> ASSIGNED TASK
Only a number is wanted here, namely how many lines of the data contain the string "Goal".

> RECORDS SHOWN
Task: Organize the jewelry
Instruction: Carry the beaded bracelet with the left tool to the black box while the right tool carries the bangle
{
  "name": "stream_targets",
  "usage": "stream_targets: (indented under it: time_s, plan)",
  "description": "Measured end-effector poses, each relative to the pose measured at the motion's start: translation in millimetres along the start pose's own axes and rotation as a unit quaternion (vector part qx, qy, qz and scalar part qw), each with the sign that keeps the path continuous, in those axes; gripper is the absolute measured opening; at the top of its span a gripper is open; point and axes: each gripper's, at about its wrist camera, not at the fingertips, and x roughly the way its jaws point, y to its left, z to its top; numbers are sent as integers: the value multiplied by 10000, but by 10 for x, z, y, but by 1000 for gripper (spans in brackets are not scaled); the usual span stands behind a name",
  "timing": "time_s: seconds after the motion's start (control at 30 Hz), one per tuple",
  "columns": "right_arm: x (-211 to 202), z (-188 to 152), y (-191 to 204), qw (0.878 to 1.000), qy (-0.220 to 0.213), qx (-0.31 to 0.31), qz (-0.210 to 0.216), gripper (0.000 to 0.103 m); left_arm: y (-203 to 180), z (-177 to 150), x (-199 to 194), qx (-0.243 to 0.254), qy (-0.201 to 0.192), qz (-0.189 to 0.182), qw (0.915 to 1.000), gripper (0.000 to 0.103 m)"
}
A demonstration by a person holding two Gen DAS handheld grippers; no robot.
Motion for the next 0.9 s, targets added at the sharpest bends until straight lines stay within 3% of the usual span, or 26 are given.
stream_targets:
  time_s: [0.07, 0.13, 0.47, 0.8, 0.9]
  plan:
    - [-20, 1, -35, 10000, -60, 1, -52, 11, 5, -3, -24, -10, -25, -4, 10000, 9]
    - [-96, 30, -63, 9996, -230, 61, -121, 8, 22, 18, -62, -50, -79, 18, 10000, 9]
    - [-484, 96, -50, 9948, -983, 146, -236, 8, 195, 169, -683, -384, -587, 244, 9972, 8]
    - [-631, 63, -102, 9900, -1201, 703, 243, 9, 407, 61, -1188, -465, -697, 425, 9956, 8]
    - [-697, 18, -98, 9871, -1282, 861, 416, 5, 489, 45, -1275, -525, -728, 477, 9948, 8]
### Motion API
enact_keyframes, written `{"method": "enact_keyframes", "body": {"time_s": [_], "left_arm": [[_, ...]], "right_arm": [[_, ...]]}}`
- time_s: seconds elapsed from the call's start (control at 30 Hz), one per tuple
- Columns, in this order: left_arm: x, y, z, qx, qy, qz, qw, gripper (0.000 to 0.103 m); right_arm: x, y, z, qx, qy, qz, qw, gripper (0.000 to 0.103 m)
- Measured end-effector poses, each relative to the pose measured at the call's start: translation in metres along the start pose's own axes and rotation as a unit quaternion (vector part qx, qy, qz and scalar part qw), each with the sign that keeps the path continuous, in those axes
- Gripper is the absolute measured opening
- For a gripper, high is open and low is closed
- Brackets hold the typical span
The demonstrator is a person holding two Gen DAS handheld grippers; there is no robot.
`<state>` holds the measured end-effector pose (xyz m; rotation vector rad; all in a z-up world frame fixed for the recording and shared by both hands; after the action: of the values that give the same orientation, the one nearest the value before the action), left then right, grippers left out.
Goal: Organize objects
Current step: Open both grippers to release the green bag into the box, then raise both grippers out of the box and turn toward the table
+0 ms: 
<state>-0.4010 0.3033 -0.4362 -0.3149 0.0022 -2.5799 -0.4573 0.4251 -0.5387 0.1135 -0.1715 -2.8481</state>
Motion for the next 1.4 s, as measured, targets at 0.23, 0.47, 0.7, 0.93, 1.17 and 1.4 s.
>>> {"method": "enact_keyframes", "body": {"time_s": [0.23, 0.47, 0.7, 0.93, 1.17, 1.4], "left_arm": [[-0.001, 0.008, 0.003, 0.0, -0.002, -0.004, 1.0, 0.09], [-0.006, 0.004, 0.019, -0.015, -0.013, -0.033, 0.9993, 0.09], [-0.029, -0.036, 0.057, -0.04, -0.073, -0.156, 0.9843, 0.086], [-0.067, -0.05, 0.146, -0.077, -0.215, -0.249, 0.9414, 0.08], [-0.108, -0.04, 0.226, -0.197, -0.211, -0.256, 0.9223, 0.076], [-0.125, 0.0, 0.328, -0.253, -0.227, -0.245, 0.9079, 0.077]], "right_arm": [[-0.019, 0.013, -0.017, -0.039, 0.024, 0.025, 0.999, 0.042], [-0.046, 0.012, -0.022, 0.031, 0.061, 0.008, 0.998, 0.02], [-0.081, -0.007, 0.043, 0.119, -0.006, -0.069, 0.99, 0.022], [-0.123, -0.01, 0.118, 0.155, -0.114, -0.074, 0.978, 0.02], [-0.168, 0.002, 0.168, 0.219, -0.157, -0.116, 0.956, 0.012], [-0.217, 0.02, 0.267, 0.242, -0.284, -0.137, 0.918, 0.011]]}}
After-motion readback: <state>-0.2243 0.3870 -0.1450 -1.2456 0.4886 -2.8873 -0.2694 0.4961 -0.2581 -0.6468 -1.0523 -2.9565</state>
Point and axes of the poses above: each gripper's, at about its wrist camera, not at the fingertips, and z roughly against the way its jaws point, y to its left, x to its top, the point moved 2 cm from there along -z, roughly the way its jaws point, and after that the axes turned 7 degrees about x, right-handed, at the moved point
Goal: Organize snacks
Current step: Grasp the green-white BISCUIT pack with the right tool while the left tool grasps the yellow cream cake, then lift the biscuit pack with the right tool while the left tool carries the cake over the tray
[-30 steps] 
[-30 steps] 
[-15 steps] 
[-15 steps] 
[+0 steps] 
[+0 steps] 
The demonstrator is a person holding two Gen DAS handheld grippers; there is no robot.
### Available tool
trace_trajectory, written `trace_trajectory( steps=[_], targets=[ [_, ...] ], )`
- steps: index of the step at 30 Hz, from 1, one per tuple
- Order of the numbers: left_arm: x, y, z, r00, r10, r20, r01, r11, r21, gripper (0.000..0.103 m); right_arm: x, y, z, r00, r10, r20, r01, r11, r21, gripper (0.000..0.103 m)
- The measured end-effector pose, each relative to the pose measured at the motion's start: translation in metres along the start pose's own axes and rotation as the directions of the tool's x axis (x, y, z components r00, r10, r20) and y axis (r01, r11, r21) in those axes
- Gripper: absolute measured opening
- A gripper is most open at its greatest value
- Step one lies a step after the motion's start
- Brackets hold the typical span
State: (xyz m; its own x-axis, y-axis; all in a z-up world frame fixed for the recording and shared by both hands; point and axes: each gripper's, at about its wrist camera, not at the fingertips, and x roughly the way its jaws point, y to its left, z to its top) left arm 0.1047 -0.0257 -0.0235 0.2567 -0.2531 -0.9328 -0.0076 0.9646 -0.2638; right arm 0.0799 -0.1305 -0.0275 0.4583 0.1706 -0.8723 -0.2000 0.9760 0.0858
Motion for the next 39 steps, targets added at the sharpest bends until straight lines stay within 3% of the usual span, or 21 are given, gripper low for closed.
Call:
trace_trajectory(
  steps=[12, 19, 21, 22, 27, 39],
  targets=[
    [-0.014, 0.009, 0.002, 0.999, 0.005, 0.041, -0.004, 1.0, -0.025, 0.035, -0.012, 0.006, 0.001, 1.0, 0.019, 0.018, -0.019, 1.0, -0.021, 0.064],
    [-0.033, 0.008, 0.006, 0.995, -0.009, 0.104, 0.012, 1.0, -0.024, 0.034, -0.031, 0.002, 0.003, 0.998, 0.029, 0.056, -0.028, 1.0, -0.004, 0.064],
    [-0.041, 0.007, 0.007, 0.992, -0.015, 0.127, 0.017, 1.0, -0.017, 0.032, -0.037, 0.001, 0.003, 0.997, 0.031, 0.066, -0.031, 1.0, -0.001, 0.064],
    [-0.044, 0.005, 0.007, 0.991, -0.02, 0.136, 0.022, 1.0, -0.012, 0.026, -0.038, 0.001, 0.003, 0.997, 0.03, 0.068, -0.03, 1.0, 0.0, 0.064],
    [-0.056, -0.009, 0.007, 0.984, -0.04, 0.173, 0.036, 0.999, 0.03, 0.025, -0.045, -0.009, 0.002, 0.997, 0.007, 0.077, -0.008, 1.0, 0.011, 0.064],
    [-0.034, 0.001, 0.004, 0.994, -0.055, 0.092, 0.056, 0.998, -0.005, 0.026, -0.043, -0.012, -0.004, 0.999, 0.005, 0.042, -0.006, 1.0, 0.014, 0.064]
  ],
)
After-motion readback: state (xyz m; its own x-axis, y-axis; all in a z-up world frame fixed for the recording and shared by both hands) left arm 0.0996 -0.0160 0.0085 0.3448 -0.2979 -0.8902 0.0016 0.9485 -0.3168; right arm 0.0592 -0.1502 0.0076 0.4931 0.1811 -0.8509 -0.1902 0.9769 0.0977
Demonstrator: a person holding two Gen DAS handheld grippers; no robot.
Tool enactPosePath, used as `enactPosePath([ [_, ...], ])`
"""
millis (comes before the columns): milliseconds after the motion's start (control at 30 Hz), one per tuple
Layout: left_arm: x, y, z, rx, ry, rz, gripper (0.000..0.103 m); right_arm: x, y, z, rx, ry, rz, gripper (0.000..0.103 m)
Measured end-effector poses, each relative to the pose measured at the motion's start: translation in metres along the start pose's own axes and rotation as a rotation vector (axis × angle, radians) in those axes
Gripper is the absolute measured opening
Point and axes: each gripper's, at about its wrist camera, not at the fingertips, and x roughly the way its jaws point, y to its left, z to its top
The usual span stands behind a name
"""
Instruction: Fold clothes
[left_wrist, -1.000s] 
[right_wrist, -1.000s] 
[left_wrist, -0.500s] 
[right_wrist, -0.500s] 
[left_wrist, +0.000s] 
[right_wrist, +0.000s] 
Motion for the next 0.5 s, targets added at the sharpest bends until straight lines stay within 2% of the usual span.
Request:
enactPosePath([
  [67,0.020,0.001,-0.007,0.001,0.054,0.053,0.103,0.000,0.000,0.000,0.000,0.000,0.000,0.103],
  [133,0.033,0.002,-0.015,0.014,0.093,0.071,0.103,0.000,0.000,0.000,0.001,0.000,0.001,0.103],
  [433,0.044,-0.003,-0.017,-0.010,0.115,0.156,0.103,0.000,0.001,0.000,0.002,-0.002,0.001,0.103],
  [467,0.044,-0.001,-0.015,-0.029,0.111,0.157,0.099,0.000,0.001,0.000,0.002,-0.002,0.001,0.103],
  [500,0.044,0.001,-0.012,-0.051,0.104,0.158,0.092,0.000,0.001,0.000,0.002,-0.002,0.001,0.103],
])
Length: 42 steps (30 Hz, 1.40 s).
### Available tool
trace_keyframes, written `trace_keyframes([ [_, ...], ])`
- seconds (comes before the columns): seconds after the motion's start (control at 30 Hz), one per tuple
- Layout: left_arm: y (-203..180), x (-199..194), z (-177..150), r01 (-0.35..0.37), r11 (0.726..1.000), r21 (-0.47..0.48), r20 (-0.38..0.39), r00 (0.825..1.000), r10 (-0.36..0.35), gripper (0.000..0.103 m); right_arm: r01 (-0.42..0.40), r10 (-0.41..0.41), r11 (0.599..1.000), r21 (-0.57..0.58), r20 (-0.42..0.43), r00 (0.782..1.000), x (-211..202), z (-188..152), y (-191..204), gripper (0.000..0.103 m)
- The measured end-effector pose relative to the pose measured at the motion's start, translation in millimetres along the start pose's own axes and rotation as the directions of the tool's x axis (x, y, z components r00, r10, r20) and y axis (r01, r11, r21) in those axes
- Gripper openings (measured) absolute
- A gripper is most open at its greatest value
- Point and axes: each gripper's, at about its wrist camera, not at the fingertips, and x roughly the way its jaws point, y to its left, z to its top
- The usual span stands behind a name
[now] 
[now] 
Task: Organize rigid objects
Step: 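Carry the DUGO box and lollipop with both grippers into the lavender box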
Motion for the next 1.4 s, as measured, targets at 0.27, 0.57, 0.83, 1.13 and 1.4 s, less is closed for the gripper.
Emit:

> TASK RESULT
2